### INSTRUCTIONS TO FOLLOW
Look below for the line containing "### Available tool" and the line containing "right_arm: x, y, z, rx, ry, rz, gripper"; repeat exactly those two lines and all lines between them, and nothing else.

[[ DATA SECTION open ]]

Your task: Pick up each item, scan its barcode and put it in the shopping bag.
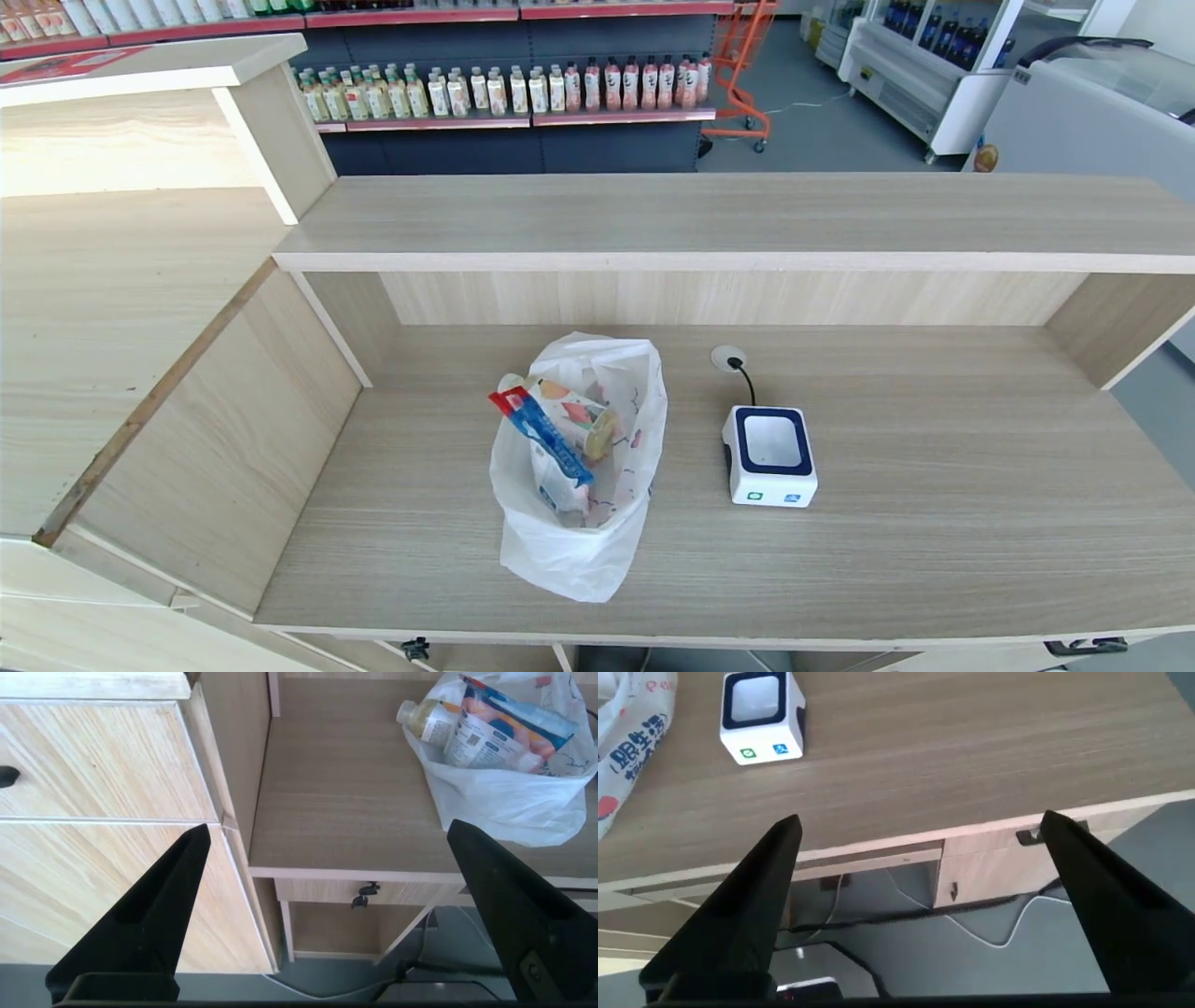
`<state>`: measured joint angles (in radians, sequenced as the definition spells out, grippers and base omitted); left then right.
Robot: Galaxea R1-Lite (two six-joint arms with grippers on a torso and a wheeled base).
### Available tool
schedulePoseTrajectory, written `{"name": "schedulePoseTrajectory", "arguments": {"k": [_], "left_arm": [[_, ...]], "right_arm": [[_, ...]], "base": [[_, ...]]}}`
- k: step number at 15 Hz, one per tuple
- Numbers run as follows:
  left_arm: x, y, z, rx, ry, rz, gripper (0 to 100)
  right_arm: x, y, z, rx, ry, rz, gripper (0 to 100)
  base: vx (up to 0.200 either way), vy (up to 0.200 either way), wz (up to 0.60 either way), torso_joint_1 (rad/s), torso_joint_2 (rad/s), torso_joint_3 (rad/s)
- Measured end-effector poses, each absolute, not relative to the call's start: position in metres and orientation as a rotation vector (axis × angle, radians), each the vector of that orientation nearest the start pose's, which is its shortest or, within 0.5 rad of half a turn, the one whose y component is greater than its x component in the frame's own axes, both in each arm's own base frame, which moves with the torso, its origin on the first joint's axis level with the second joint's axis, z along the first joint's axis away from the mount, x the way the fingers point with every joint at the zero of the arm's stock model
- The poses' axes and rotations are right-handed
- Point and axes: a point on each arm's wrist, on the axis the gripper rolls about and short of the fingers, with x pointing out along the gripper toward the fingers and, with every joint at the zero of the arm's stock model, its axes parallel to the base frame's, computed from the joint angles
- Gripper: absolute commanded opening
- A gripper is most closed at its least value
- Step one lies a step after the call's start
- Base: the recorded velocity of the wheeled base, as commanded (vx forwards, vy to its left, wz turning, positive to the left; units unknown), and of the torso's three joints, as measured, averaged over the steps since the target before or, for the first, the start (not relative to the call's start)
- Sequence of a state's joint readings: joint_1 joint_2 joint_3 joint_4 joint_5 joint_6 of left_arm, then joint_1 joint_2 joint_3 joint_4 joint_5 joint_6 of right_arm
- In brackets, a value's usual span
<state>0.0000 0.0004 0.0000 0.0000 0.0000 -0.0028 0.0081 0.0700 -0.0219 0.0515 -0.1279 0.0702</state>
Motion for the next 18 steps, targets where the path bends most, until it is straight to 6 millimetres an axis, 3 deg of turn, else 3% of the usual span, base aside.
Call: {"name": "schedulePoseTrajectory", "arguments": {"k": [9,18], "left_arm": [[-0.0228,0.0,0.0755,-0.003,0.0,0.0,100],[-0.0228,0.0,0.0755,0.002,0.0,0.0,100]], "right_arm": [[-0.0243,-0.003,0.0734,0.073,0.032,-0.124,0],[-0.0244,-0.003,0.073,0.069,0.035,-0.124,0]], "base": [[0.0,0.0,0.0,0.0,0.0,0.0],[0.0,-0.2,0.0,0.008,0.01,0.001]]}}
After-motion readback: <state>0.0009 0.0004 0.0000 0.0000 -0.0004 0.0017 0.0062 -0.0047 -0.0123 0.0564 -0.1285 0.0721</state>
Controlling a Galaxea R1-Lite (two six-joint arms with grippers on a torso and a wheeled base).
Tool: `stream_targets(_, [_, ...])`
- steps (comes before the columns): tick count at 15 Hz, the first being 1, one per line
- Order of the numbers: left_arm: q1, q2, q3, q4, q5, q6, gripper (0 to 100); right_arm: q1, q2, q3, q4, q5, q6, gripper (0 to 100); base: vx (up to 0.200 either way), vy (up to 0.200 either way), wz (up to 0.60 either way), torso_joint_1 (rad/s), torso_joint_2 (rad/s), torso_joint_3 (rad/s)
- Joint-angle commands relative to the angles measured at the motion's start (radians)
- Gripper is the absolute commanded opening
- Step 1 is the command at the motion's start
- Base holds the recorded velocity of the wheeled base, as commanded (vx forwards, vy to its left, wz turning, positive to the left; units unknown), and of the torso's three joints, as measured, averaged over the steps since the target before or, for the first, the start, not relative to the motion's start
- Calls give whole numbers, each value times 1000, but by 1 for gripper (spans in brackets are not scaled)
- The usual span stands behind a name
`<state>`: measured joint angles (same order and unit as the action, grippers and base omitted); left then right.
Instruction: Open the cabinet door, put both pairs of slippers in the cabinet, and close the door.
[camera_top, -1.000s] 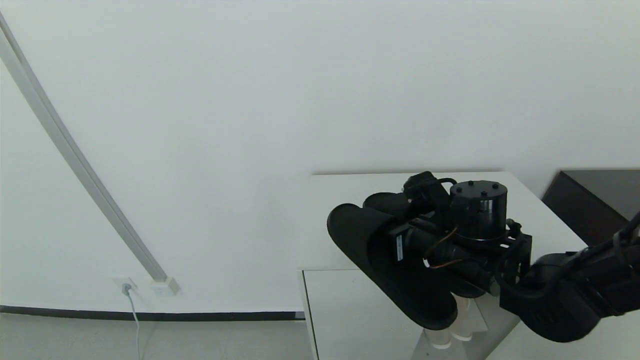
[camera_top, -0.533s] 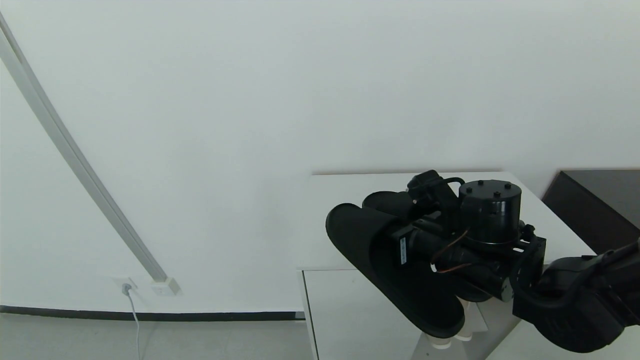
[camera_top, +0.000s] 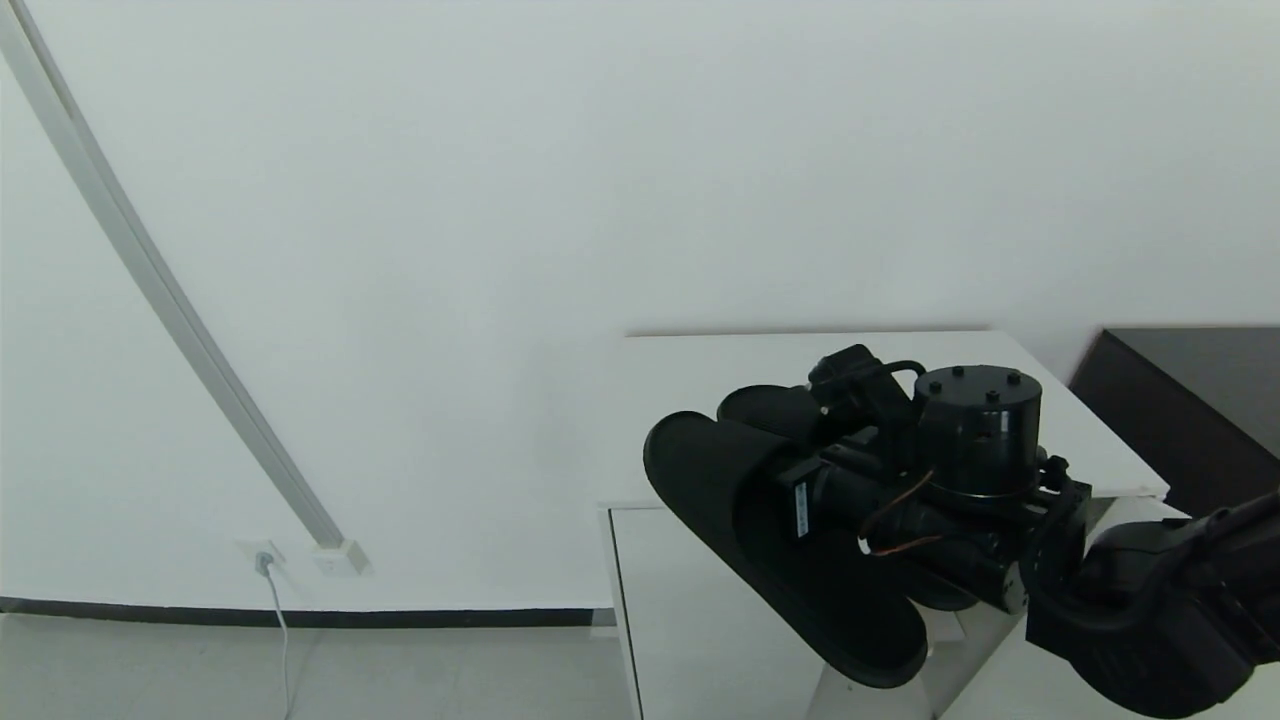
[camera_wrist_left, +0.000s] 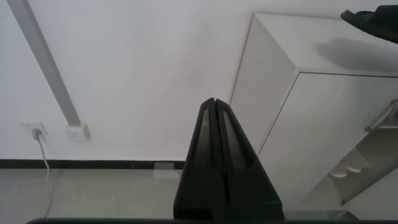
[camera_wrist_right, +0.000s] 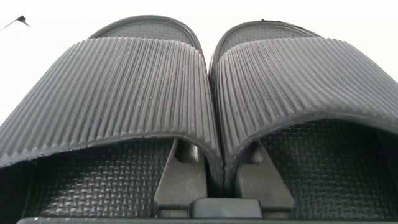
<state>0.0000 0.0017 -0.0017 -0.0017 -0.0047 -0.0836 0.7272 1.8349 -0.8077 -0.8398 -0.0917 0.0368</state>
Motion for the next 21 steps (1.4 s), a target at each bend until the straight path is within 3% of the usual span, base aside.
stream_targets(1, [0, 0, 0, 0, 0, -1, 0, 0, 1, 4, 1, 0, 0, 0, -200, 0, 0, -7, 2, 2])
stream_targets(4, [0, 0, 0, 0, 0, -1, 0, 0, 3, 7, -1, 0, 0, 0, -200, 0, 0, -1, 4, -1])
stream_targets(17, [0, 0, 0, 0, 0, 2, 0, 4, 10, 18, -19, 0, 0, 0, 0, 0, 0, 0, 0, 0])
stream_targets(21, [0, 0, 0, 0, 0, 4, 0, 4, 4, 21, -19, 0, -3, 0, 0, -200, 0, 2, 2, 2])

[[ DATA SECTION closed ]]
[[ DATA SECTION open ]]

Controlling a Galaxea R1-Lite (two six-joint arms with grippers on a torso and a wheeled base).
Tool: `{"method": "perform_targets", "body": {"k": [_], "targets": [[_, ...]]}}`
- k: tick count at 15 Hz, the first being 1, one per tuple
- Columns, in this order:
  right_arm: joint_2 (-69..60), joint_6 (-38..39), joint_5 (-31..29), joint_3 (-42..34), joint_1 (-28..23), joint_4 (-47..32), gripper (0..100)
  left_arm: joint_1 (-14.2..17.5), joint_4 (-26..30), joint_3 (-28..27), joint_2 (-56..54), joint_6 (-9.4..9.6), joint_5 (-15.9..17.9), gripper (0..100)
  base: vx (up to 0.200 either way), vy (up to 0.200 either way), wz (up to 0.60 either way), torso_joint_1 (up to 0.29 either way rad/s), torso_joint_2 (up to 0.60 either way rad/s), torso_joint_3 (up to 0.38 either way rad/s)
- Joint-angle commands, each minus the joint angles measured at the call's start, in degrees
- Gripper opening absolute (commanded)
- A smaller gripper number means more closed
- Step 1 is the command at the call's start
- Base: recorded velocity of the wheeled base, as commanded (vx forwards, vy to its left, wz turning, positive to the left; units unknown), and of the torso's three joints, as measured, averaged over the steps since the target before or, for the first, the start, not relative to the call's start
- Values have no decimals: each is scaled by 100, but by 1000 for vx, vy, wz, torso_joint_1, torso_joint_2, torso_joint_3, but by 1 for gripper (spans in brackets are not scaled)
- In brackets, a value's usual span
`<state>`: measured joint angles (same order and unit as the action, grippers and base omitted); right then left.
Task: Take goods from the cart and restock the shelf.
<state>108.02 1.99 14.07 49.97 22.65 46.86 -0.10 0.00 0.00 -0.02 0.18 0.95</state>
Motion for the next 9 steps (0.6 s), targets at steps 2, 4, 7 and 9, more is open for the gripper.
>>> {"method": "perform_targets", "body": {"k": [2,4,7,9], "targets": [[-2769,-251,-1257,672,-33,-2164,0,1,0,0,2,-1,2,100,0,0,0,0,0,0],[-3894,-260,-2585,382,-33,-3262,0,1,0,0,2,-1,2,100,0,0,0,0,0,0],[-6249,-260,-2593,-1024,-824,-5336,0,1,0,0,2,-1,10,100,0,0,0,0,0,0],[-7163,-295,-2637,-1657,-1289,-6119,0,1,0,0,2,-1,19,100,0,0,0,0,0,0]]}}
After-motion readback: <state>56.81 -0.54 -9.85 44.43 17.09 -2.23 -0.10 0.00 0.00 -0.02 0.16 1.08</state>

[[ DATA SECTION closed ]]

### RESPONSE AREA
### Available tool
schedulePoseTrajectory, written `{"name": "schedulePoseTrajectory", "arguments": {"k": [_], "left_arm": [[_, ...]], "right_arm": [[_, ...]], "base": [[_, ...]]}}`
- k: step number at 15 Hz, one per tuple
- Numbers run as follows:
  left_arm: x, y, z, rx, ry, rz, gripper (0 to 100)
  right_arm: x, y, z, rx, ry, rz, gripper (0 to 100)

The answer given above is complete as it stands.